Work to complete – Filter the entries for lines with the word "your".

Task data –

┄┄┄┄┄┄┄┄┄┄┄┄┄┄┄┄┄┄┄┄

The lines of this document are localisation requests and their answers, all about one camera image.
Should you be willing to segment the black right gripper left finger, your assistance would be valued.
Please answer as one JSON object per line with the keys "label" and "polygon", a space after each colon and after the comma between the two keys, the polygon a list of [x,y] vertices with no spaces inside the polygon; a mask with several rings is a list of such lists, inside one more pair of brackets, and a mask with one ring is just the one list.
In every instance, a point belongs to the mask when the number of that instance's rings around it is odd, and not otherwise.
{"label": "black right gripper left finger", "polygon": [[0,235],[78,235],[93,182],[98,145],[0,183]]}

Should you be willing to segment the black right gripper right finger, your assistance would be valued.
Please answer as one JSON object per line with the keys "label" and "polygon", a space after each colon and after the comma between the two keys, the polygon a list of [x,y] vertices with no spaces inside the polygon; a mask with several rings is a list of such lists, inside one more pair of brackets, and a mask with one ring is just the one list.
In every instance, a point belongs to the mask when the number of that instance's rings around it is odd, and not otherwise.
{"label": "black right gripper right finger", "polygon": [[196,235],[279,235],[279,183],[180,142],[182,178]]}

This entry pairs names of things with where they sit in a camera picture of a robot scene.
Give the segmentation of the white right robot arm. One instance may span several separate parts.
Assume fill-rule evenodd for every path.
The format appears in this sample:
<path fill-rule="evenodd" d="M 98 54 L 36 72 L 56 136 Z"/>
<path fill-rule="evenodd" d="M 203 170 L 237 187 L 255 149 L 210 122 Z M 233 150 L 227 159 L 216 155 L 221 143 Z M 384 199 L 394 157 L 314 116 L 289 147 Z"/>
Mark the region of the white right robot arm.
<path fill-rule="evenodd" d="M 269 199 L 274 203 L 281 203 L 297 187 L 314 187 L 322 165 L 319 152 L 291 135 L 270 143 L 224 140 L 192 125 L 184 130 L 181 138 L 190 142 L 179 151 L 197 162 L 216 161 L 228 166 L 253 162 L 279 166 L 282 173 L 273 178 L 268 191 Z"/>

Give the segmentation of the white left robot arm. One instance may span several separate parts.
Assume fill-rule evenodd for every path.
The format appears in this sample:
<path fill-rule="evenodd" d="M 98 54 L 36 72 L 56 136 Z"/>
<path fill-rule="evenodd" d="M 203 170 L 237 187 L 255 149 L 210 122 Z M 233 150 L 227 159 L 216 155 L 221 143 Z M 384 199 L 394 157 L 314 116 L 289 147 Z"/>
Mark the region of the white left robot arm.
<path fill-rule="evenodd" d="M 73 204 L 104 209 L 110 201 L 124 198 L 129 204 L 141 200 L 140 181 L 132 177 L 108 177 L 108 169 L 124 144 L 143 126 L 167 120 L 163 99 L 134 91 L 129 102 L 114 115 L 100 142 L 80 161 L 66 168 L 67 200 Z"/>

┄┄┄┄┄┄┄┄┄┄┄┄┄┄┄┄┄┄┄┄

Answer to the exercise –
Should you be willing to segment the black right gripper left finger, your assistance would be valued.
Should you be willing to segment the black right gripper right finger, your assistance would be valued.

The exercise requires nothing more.